Many drivers believe that they have excellent response times or reaction times. If you ask them how long it takes to react to something unexpected ahead of them, they’ll tell you that they will react immediately.
But will they? Probably not. Studies show that it actually takes about 0.75 seconds for a driver to realize it is time to react. That’s just how long it takes the brain to process something unexpected, like another car pulling out in front of them.
But that driver still isn’t slowing down. It will take another 0.75 seconds for them to take their foot off of the gas and move it over to the left, where they can push on the brakes. The car hasn’t started slowing down until they do this, and 1.5 seconds have already passed.
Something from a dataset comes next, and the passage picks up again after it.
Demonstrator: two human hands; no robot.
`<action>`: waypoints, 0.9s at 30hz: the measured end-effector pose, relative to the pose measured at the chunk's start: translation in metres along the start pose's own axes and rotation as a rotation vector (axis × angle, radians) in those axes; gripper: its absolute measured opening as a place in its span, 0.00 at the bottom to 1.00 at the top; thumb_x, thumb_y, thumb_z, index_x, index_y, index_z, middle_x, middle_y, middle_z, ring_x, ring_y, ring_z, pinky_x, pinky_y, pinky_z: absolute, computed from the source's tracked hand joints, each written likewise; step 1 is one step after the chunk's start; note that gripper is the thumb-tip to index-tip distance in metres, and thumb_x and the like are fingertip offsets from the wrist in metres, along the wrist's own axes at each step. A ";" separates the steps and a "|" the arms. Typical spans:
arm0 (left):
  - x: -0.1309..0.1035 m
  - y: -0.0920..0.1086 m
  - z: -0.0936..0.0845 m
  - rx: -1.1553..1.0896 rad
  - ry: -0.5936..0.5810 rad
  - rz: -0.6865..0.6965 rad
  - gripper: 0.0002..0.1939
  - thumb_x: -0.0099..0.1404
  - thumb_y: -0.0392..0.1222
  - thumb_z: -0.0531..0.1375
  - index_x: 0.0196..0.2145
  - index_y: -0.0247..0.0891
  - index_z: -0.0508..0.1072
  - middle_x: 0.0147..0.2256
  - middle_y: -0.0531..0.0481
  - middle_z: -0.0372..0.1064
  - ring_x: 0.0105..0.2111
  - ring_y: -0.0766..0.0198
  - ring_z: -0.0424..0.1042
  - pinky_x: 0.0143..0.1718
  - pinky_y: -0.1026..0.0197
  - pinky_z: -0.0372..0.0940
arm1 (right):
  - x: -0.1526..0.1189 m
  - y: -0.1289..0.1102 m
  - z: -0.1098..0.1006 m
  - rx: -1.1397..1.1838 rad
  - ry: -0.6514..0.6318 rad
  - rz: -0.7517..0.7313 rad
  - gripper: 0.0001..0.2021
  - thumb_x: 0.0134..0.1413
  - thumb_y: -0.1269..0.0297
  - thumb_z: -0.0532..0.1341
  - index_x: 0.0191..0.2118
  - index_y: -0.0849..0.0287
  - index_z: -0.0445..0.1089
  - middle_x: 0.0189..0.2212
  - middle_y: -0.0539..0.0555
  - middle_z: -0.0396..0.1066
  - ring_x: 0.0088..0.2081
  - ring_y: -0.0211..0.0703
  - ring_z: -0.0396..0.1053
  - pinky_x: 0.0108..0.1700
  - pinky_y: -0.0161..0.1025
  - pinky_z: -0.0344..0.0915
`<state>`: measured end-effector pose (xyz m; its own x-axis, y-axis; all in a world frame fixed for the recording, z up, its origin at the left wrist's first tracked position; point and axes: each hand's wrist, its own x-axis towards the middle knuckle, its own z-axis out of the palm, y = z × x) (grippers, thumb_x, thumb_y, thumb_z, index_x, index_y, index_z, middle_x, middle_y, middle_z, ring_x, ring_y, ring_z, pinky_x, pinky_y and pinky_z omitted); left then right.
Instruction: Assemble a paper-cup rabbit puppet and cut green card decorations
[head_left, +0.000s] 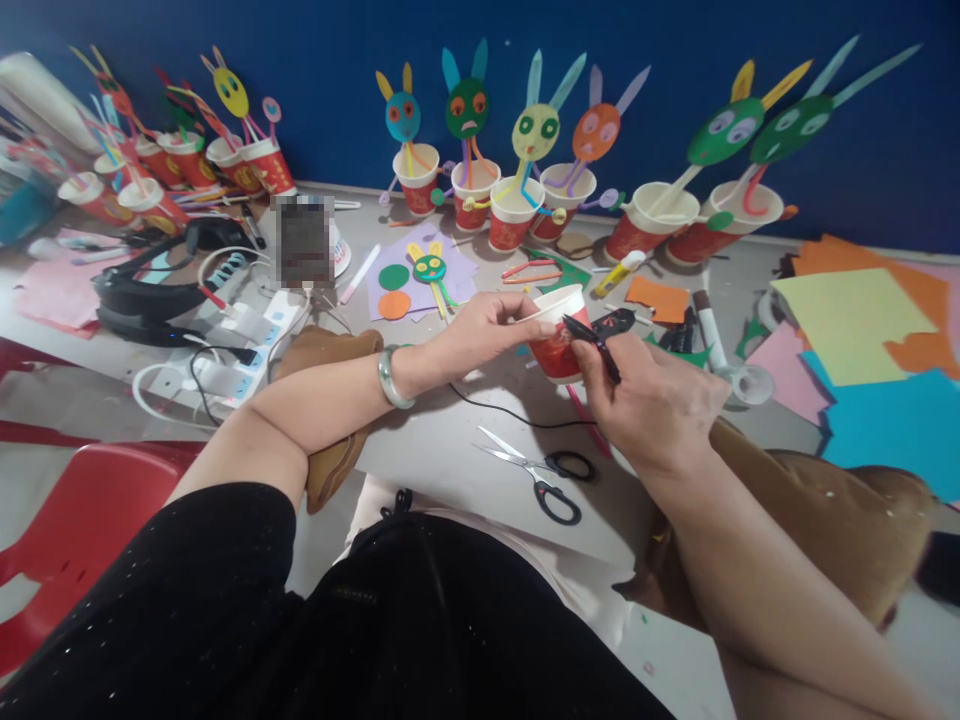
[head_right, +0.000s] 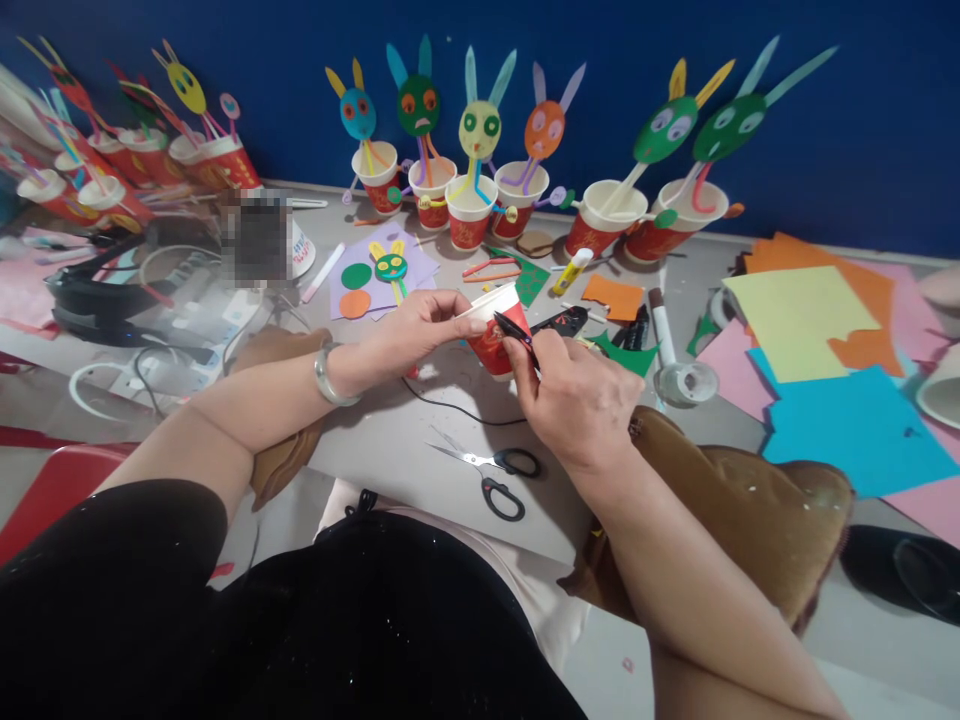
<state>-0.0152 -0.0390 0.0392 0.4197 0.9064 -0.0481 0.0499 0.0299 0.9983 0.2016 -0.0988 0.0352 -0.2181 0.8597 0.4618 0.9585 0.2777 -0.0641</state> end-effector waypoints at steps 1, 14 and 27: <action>0.000 0.001 0.000 0.007 -0.001 0.000 0.25 0.60 0.62 0.76 0.29 0.38 0.75 0.29 0.52 0.72 0.30 0.67 0.64 0.33 0.60 0.58 | 0.000 0.000 -0.001 0.000 0.007 -0.006 0.26 0.77 0.46 0.51 0.31 0.57 0.73 0.22 0.56 0.67 0.24 0.44 0.60 0.30 0.42 0.43; 0.002 0.003 -0.003 0.002 -0.033 -0.013 0.23 0.63 0.57 0.75 0.27 0.36 0.76 0.29 0.52 0.72 0.32 0.67 0.68 0.37 0.60 0.61 | 0.004 0.004 -0.006 0.018 -0.036 -0.028 0.28 0.76 0.45 0.51 0.29 0.56 0.72 0.21 0.55 0.65 0.23 0.42 0.58 0.30 0.43 0.43; 0.006 0.013 -0.015 0.009 -0.144 -0.098 0.17 0.59 0.47 0.77 0.25 0.34 0.78 0.26 0.53 0.72 0.29 0.69 0.68 0.35 0.62 0.63 | 0.013 0.014 -0.011 -0.038 -0.045 -0.120 0.24 0.71 0.45 0.58 0.25 0.55 0.67 0.21 0.57 0.71 0.22 0.40 0.57 0.28 0.41 0.43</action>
Some factors increase reaction times even more
To go along with this, it’s important to note that some drivers may have longer reaction times than they should. The above timeline only applies under perfect conditions, where the driver is watching the road and preparing to react.
But what if the driver is actually singing along with the radio? What if they’re looking down at their phone? What if they’re talking to a passenger? All of these things could add additional seconds to the reaction time, perhaps even doubling it. Many accidents happen before drivers even have time to react at all.
These accidents can lead to significant injuries, such as traumatic brain injuries (TBIs), internal injuries, spinal cord injuries and much more. Those who have been injured need to know how to seek financial compensation for medical bills and other costs.